My final film of the day was much better: 9 Month Stretch, a delightful French comedy written and directed by co-star Albert Dupontel, starring Sandrine Kiberlain as an uptight, doesn’t-need-a-man judge who suddenly discovers she’s six months pregnant and realises the baby was conceived the night of the New Year’s Eve office party when she got uncharacteristically (and spectacularly) drunk. Using CCTV to trace her whereabouts, she discovers that the father of the baby is Bob (Dupontel), a criminal who’s accused of eating the eyes and chopping off the limbs of a (still alive) victim who surprised him mid-burglary. Fast-paced, frequently hilarious and brilliantly acted by the two leads, this borrows liberally from both Jeunet (narrated comedy flashbacks) and the Coen Brothers (moments of shocking, yet still very funny violence) and is an unabashed treat from start to finish. This is another one I’m hoping will get a UK release.

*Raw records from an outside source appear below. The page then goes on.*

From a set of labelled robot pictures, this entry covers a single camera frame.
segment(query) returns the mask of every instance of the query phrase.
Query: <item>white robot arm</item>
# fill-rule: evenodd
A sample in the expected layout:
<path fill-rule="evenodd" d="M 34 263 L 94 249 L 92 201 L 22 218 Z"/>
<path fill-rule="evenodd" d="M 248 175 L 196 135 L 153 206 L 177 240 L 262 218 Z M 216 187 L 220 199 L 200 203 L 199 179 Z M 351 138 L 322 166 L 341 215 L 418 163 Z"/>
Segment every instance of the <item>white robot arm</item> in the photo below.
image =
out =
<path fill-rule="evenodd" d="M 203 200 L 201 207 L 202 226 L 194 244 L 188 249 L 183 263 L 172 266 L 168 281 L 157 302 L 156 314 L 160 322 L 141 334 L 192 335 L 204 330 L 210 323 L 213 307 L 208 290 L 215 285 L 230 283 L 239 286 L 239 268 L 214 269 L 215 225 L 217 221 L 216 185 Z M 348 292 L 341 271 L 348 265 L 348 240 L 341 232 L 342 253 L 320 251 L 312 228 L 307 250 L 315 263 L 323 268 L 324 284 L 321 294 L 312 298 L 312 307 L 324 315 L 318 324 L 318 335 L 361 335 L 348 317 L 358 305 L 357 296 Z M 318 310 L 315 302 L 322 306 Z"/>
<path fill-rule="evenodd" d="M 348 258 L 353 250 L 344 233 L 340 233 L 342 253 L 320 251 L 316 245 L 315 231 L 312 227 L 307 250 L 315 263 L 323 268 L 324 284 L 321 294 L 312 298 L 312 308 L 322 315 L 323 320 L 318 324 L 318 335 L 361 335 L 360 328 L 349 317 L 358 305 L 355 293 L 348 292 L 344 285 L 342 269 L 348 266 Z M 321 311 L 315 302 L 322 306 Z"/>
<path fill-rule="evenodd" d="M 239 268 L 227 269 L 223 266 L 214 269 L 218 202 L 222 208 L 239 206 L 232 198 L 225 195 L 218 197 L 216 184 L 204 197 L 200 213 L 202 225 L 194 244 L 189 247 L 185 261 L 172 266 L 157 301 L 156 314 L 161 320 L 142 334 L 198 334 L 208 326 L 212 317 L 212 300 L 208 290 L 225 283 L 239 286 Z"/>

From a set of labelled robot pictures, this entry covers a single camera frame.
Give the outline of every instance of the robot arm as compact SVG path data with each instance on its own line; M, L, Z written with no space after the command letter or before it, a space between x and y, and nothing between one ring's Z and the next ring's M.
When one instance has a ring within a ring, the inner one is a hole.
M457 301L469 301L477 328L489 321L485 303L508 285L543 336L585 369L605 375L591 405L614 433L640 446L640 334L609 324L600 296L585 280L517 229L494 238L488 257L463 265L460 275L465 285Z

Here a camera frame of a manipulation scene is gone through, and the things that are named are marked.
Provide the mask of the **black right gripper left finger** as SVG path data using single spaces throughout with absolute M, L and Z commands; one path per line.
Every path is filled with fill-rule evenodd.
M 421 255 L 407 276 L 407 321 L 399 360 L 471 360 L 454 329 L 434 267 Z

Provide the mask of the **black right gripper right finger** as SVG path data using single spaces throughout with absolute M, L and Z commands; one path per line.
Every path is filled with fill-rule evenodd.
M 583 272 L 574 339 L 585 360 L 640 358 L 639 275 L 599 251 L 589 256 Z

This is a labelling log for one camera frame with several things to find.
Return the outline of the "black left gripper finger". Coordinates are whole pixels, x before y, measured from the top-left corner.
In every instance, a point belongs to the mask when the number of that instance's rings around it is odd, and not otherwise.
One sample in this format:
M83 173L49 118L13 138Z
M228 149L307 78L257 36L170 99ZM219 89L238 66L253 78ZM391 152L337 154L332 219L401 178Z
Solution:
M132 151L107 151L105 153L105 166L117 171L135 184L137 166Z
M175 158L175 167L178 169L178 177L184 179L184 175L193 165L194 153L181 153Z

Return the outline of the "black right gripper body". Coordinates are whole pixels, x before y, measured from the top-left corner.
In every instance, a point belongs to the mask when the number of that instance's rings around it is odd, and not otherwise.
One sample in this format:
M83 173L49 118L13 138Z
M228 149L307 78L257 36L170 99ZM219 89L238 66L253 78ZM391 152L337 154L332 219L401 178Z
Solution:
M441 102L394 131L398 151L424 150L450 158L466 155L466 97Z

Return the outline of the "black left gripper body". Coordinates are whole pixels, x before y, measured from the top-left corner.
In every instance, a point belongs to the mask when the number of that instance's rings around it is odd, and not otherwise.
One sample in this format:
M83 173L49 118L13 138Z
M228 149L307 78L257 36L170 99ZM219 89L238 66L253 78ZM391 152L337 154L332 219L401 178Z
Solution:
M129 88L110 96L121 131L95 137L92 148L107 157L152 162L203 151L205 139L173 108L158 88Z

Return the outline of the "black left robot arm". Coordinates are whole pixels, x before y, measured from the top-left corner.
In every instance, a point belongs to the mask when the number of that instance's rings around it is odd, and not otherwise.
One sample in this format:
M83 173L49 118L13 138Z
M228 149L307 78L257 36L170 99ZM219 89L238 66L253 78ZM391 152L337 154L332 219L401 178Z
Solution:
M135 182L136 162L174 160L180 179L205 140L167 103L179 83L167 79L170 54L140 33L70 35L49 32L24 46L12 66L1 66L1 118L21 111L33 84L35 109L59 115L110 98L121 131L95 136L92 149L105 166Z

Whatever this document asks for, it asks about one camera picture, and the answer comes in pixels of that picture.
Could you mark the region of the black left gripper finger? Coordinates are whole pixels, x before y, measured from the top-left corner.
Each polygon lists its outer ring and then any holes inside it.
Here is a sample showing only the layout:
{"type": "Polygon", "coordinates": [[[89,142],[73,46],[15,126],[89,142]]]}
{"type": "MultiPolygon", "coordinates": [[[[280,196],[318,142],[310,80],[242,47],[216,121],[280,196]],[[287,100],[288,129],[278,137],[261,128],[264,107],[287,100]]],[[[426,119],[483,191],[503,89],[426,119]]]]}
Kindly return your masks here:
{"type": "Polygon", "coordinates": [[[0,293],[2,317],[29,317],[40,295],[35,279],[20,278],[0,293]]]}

Saturday 28th September – Day Ten
Last year, I came down with a violent illness on my last day in San Sebastian and, weirdly, the same thing happened this year, only less violent and more of a flu than a stomach thing. Still, I wasn’t going to let a little thing like a raging temperature, a hacking cough and a bad case of the sniffles get in the way of my final day of film-watching and I duly spent the day watching three Oshima films
back to back: Empire of Passion (a fabulous film noir-esque tale about a man persuading his lover to murder her husband), The Ceremony and Death By Hanging, both of which were somewhat Bunuel-esque. San Sebastian is renowned for its comprehensive retrospectives (previous years included the films of Jacques Demy and Georges Franju) and it was a treat to see these films on the big screen, flu or no flu.
Having said that, at the end of the third film, I was so exhausted and feverish that I went to bed instead of going to the Closing Night Party. Ah well, there’s always next year.
San Sebastian Top Ten
1) Like Father, Like Son
2) Club Sandwich
3) Enemy
4) 9 Month Stretch
5) Las Horas Muertas
6) Dallas Buyers Club
7) Living Is Easy With Eyes Closed
8) Gravity
9) El Rayo
10) Jeune et Jolie
Matthew Turner (@FilmFan1971) is the film reviewer for ViewLondon. All of his San Sebastian tweets can be found here.
I was going to post that Enemy sounds like a rip-off of Jose Saramago’s The Double, but I looked it up and it’s actually an adaptation of it. I guess they couldn’t call it ‘The Double’ because there’s another film of the same name. Kind of fitting, really; you wait ages for a good doppelgänger movie and two come along at once.
3 come along. There’s a doppelgänger movie with Jesse whatshisname coming soon too
Jesse Eisenberg? Uh, yeah, he’s in The Double.